According to storm data collected from the National Climatic Data Center (NCDC), tornadoes are both the most deadly weather event for people and one of the top 10 most economically damaging storm types. After tornadoes, the next most dangerous type of weather for public health is excessive heat. In terms of property and crop damage potential, floods are responsible for almost 1/3 of all weather-related economic losses.
First, the National Climatic Data Center (NCDC) Storm Data must be downloaded from the provided URL:
download.file(url = "https://d396qusza40orc.cloudfront.net/repdata%2Fdata%2FStormData.csv.bz2", destfile = "rawdata.bz2")

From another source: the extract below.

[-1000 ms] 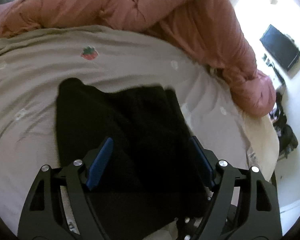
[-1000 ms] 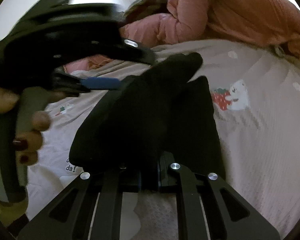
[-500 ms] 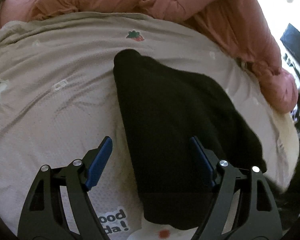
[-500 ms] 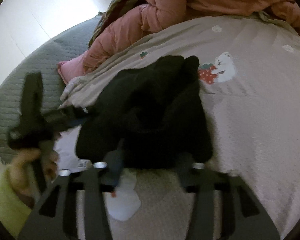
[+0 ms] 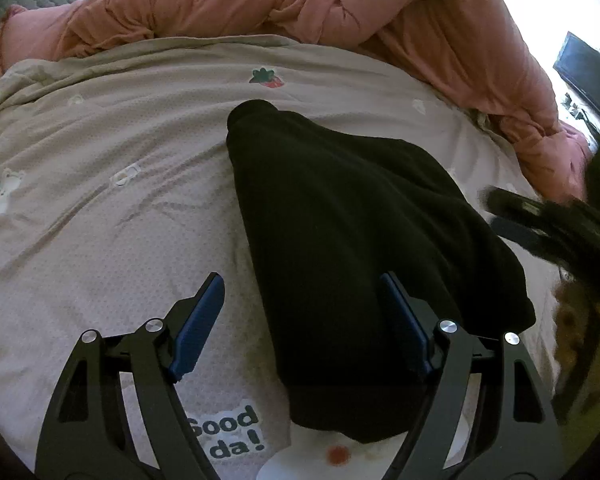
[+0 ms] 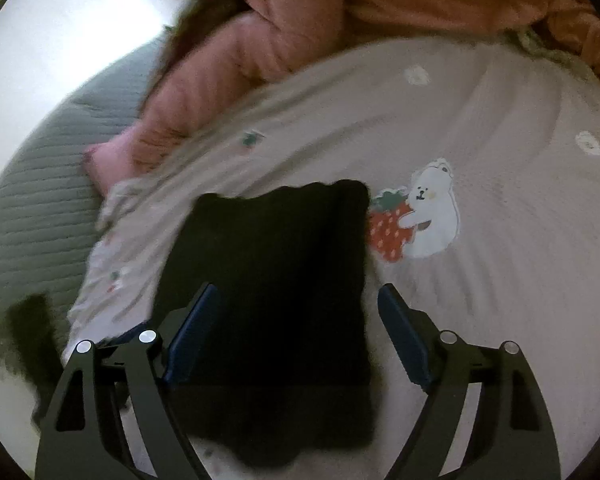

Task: Fold small clothes

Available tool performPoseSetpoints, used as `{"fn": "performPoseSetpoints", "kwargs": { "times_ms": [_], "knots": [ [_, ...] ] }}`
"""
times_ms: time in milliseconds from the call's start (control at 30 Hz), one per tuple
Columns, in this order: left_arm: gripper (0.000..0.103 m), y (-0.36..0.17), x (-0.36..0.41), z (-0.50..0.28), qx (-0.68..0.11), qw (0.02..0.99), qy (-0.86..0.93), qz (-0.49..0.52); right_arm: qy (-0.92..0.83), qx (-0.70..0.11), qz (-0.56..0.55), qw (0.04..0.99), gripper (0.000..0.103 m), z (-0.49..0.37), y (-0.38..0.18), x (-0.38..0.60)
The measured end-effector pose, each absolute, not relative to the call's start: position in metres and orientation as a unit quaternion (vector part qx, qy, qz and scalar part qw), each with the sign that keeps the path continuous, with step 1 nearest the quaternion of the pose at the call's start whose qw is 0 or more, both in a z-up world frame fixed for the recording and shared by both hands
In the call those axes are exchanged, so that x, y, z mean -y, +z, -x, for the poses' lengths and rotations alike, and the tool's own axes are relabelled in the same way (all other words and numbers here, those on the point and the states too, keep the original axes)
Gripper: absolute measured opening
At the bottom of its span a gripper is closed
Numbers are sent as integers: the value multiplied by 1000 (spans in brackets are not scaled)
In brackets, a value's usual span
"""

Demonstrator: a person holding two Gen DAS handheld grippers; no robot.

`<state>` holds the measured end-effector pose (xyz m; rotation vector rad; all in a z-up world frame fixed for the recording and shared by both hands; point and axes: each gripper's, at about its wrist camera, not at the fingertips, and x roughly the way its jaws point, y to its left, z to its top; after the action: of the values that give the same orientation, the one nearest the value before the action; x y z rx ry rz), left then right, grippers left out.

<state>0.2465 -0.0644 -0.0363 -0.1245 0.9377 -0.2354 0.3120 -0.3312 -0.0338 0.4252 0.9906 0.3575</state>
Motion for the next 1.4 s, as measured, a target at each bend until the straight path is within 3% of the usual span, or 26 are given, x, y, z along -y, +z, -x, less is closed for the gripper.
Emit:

For the purposes of our analysis here, the source file is renamed “rawdata.bz2”. R’s read.csv function can directly extract and read this compressed file type:
rd <- read.csv(file = "rawdata.bz2")
Next, we can use the sqldf package to perform a SQL query to get total fatalities by storm type (as classified by the EVTYPE column in the original data set):
# Load required package
library(sqldf)
## Loading required package: gsubfn
## Loading required package: proto
## Loading required package: RSQLite
## Loading required package: DBI
# Perform SQL queries
fatal <- sqldf("select distinct(EVTYPE), sum(FATALITIES)
from rd
group by EVTYPE")
## Loading required package: tcltk
# Change column names
names(fatal) <- c("type", "deaths")
# Sort by number of deaths
fatal <- fatal[order(fatal$deaths, decreasing = TRUE), ]
# Calculate what fraction of all storm-related deaths are due to each unique EVTYPE
fatal$frac <- with(fatal, deaths/sum(deaths))

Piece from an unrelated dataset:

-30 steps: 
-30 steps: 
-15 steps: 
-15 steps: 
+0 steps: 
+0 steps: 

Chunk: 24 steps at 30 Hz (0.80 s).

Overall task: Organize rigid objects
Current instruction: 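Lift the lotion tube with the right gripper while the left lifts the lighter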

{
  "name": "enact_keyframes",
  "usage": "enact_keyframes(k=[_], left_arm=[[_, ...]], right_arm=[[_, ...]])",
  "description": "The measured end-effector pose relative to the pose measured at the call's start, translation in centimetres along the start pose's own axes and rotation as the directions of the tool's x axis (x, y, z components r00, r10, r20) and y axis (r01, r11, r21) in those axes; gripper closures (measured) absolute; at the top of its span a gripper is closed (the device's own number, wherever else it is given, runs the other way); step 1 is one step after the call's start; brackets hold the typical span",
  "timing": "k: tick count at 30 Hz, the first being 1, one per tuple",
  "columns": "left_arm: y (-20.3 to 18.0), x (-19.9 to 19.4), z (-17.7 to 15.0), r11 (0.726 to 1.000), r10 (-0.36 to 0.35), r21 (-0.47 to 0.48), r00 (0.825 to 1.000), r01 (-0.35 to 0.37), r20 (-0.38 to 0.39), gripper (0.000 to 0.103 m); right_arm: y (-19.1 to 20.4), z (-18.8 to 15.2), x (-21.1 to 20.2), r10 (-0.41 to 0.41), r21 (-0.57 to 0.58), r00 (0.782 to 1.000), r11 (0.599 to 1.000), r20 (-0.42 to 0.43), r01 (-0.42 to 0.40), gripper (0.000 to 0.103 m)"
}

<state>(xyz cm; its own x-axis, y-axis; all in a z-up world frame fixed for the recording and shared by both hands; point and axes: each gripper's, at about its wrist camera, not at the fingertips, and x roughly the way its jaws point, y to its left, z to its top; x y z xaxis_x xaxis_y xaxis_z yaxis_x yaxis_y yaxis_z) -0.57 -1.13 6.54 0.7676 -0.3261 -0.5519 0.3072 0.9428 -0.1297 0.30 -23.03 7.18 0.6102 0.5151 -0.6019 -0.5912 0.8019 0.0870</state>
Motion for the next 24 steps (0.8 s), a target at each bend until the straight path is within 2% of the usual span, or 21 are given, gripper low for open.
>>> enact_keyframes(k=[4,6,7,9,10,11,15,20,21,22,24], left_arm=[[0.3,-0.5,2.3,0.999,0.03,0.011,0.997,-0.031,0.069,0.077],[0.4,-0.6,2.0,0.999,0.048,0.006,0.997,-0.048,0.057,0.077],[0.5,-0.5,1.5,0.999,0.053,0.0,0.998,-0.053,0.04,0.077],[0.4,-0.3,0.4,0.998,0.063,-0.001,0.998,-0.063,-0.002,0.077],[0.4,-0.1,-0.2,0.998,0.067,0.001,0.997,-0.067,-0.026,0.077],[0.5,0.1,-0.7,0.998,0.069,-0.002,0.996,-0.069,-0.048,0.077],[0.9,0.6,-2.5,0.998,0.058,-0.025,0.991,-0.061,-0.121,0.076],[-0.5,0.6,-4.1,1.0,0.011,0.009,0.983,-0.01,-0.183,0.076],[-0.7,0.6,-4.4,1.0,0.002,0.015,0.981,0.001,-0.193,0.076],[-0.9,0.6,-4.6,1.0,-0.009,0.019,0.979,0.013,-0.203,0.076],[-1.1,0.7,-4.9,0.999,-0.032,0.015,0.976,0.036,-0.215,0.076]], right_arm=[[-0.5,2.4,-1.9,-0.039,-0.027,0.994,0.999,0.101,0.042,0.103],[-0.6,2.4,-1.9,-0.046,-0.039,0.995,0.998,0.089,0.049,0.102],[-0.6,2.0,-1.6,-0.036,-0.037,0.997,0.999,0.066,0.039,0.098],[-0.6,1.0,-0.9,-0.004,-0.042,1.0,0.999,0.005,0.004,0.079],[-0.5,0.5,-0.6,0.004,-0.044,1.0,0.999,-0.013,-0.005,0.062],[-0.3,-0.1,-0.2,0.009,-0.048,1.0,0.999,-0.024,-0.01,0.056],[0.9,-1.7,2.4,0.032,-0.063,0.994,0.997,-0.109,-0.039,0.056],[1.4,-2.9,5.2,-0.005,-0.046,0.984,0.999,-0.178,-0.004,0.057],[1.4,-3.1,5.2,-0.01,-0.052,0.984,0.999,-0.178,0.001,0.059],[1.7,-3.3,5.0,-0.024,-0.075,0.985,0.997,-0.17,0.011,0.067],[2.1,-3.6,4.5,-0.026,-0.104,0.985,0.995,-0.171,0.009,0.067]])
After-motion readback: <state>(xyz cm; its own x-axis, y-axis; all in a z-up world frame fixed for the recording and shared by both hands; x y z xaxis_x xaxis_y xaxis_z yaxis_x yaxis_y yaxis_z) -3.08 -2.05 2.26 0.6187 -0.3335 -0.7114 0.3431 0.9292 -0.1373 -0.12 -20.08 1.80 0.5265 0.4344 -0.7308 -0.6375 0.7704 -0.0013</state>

# Get cumulative fractions
fatal$cfrac <- cumsum(fatal$frac)
# Only keep the top 10 EVTYPES
topf <- fatal[1:10, ]
# Add "other" row
topf <- rbind(topf,
data.frame(type = "OTHER",
deaths = sum(rd$FATALITIES) - sum(topf$deaths),
frac = 1 - sum(topf$frac),
cfrac = 1))
# Round off frac and cfrac columns
topf$frac <- round(topf$frac, 2)
topf$cfrac <- round(topf$cfrac, 2)
Determining economic damage is more complicated because rather than using the actual raw number, the original data set uses two columns indicating (1) the numeric value of the damage (columns PROPDMG and CROPDMG) and (2) the order of magnitude of the damage, expressed in 10^3 increments (e.g. “K” for thousands, “M” for millions, “B” for billions, etc.). Consequently, damages must first be translated into the correct total numeric value, which is accomplished in this analysis using the function numD defined below:
numD <- function(d, e) {
# d - numeric damage value vector
# e - character string exponent vector (e.g. "K", "M", etc.)
# Predefine result
result <- rep(0, length(d))
# Multiply damages by matching exponents for K, M, and B (all other types of
# exponents are negligible)
result[e == "K"] <- d[e == "K"] * 1e3
result[e == "M"] <- d[e == "M"] * 1e6
result[e == "B"] <- d[e == "B"] * 1e9
# Return result
return(result)
}
Having defined the numD function, we can now (1) apply it to all of the property and crop damage vectors in the rd data frame, and (2) use the same kind of SQL query applied to fatalities to get the top 10 most economically damaging storm types:
rd$pDam <- numD(d = rd$PROPDMG, e = rd$PROPDMGEXP) +
numD(d = rd$CROPDMG, e = rd$CROPDMGEXP)
# Perform SQL queries
pdam <- sqldf("select distinct(EVTYPE), sum(pDam)
from rd
group by EVTYPE")
# Change column names
names(pdam) <- c("type", "cost")
# Sort by cost
pdam <- pdam[order(pdam$cost, decreasing = TRUE), ]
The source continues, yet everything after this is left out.